Monday, May. 05, 1947

The Union & Jim Downey

It was almost like Christmas, that night at Jim Downey's place. The old saloon was decked out in bunting and all the regulars were in, having a singsong. And there was Jim himself passing out creamy pints, on the house, for all the world as if beer was water from the town well. "By the holy," said the men of Dun Laoghaire (Kingstown that was), "if it isn't the birthday of a strike Jim's celebratin', and his place the one that's struck." Outside the pickets paused now & then to nod to Jim's customers.

Only the pickets themselves and the oldest regulars remembered the beginning of 73-year-old Jim's falling-out with the National Union of Vintners, Grocers and Allied Trades. That had been back in March 1939. There had been some unpleasantness over a foreman's pay, and the union lads in the bar (there were four of them at the time) had pulled out and set up a picket line. Two of them had quit since then (one to join the British Navy), but the other two, young Con Cusack and Paddo Young, had stuck it out. Every day now for eight years, with other pickets sent by the union, they had tramped up & down, from 10 a.m. to closing, carrying their battered placard: "Strike On at Downey's."

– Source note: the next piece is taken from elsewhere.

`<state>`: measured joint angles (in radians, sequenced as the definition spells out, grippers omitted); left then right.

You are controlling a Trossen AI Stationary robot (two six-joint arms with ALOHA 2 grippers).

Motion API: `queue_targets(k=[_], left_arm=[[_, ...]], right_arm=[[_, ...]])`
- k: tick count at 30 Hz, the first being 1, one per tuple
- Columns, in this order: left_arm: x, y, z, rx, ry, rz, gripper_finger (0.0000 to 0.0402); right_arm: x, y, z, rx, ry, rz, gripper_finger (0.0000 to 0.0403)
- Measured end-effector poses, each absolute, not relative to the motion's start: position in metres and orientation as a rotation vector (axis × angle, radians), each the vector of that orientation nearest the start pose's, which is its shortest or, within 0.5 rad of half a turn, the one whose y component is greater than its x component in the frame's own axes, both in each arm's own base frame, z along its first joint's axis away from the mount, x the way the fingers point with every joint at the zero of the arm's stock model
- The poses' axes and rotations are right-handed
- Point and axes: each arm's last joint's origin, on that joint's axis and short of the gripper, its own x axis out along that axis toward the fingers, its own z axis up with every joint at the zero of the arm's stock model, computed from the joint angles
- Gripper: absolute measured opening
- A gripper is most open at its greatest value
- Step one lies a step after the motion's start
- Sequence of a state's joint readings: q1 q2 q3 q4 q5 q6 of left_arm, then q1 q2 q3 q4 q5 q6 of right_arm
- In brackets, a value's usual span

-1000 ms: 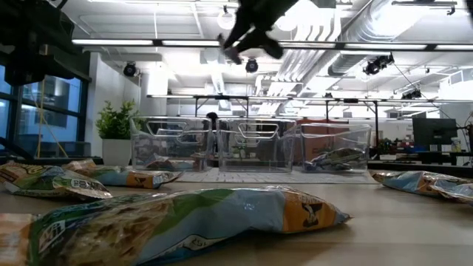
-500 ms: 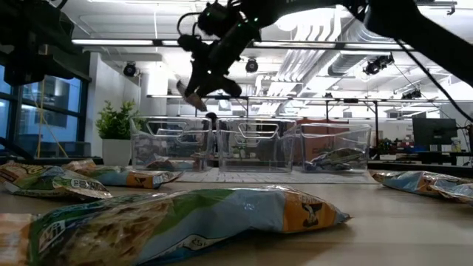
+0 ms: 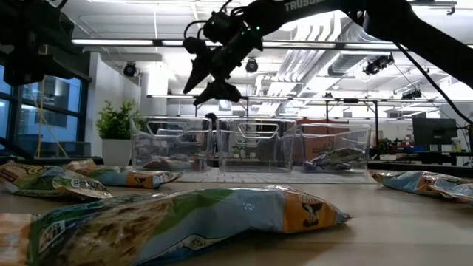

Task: Pick and place Granola Bars by type
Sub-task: Put the yellow granola bar into the middle transparent bin

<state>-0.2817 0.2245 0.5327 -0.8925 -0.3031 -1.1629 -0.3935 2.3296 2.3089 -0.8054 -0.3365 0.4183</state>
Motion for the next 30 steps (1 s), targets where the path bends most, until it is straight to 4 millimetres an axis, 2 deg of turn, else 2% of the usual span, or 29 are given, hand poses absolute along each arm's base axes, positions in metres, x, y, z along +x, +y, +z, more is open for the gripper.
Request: queue_targets(k=[3,7,13,18,21,25,28,30], left_arm=[[0.058,-0.008,0.241,-0.963,0.474,0.338,0.0204],[0.058,-0.008,0.241,-0.962,0.475,0.338,0.0204],[0.058,-0.008,0.241,-0.958,0.475,0.337,0.0204],[0.058,-0.008,0.241,-0.955,0.476,0.337,0.0204],[0.058,-0.008,0.241,-0.956,0.476,0.337,0.0204],[0.058,-0.008,0.241,-0.956,0.476,0.337,0.0204],[0.058,-0.008,0.241,-0.956,0.476,0.337,0.0204],[0.058,-0.008,0.241,-0.955,0.476,0.337,0.0204]], right_arm=[[0.473,-0.174,0.298,0.672,0.749,-0.168,0.0171],[0.46,-0.138,0.332,0.589,0.77,-0.101,0.0171],[0.423,-0.058,0.37,0.456,0.961,-0.054,0.0171],[0.386,0.008,0.385,0.36,1.164,-0.129,0.0171],[0.371,0.036,0.387,0.34,1.225,-0.235,0.0171],[0.365,0.067,0.382,0.444,1.23,-0.343,0.0171],[0.359,0.085,0.367,0.568,1.264,-0.477,0.0171],[0.353,0.096,0.349,0.611,1.298,-0.587,0.0171]])
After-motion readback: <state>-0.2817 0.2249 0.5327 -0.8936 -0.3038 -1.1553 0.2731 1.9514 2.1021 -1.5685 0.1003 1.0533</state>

Union barmen all over Dublin have chipped in two shillings a week to keep up Paddo's and Con's wages, and the pickets have seemed happy enough in their new jobs. There is a hoary old sign in Downey's window: "Hello, Paddo," it says. "Standard Rate of Wages Paid Here to All Employees." And that's the truth. But with Jim it's a matter of principle. And so the pickets pace, while Jim worries about them. Last March, Jim was out there in the snow sweeping off the sidewalk "so the boys wouldn't get their feet wet." Some mornings when they don't show up on time, Jim will call union headquarters. "What's wrong?" he'll say. "Are the boys ill?" Jim can never forget how the tuberculosis took Jim Ryan, his favorite picket of them all, God rest his soul.

By last week, Jim's-strike was famous all over the world as the oldest strike in Eire's trade-union history. Sailors from ports Jim never heard of often write to ask him how it's coming on. Every year Britain's newspaper boys come over to get a birthday-celebration spread in the Sunday features. The publicity Jim got at the eighth birthday party gave his business such a spurt that Downey's is closed two days a week now for lack of stock. "Sure the extra rest will do the boys no harm," Jim said last week, but he won't settle the strike. "If I can," he insists, "I'll will it to my successors."

Jim Downey is no more likely to go out of business than he is to settle. Even staunch union men drop into his place, though they always try to keep the pickets, Paddo and Con, from seeing them. "Sure," they all say, "it would hurt the poor lads' feelings."